* [Information supplied]:

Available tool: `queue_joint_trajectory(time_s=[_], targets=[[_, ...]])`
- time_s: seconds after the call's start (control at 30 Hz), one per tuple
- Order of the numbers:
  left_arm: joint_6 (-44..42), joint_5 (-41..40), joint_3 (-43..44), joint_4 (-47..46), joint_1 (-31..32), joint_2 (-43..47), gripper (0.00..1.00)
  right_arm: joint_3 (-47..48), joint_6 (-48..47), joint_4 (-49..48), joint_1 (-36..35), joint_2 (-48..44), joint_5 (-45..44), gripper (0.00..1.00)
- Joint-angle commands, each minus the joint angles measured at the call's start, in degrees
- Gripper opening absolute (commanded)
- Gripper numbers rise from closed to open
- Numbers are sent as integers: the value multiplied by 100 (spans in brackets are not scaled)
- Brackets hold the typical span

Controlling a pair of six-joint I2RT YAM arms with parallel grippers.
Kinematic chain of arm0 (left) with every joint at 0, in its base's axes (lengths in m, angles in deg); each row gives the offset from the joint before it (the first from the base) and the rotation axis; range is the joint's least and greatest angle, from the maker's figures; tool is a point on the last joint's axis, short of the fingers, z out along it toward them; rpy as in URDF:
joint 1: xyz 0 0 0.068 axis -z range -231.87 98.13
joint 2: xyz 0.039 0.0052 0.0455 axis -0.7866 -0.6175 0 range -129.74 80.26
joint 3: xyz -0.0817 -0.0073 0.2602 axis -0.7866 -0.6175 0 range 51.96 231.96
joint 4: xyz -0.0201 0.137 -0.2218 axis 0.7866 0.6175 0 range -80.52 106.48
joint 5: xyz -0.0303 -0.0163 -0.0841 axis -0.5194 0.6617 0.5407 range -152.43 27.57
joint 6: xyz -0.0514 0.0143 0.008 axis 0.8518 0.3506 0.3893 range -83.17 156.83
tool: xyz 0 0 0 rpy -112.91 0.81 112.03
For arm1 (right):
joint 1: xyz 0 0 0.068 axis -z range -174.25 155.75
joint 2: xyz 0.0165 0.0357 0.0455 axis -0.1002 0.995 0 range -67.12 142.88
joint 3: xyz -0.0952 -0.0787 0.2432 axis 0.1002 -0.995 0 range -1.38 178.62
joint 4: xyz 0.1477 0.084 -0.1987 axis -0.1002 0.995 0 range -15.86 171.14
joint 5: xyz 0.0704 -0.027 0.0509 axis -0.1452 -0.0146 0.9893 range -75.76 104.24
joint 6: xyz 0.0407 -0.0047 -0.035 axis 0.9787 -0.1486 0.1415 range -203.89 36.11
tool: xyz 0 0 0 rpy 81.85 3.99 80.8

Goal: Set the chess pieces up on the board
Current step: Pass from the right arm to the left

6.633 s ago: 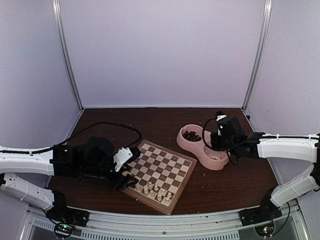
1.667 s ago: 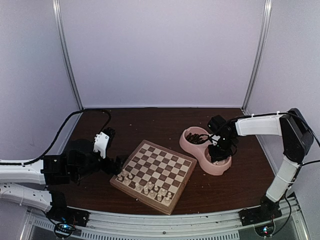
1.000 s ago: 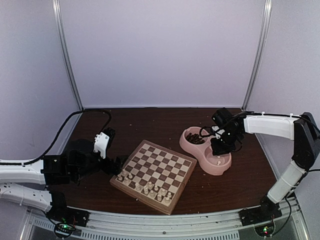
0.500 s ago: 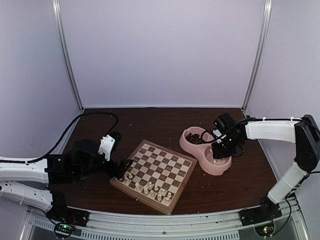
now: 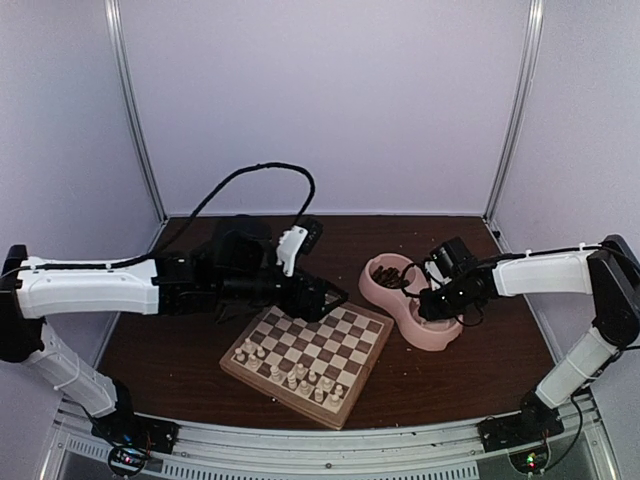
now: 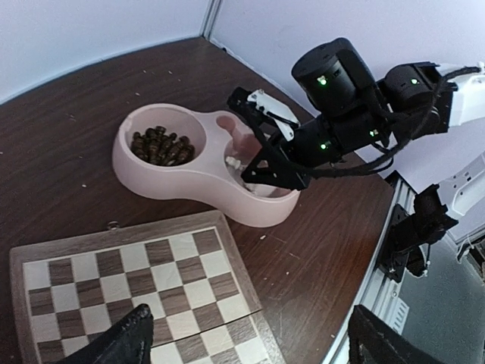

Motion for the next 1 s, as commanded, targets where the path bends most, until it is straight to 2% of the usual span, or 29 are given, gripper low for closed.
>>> queue_joint_trajectory(time_s=[0.0, 0.17, 0.5, 0.97], targets=[[517, 599, 814, 144, -60, -1014, 89, -249, -15, -405, -141, -330, -59, 16], [1001, 1157, 1640, 64, -258, -2023, 85, -382, -49, -451, -222, -405, -73, 16], [1866, 1973, 2327, -816, -724, -3187, 69, -583, -88, -682, -350, -659, -85, 15], [2465, 2432, 3721, -548, -932, -4672, 67, -679, -253, -899, -611, -851, -233, 14]])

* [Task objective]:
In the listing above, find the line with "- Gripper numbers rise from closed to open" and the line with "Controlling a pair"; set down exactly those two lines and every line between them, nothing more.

* [Answer space]:
- Gripper numbers rise from closed to open
- Numbers are sent as integers: the value multiplied by 100 (spans in brackets are not scaled)
- Brackets hold the typical span

Controlling a pair of six-joint I2RT YAM arms with parallel grippers.

An answer has been given, and the exercise is complete.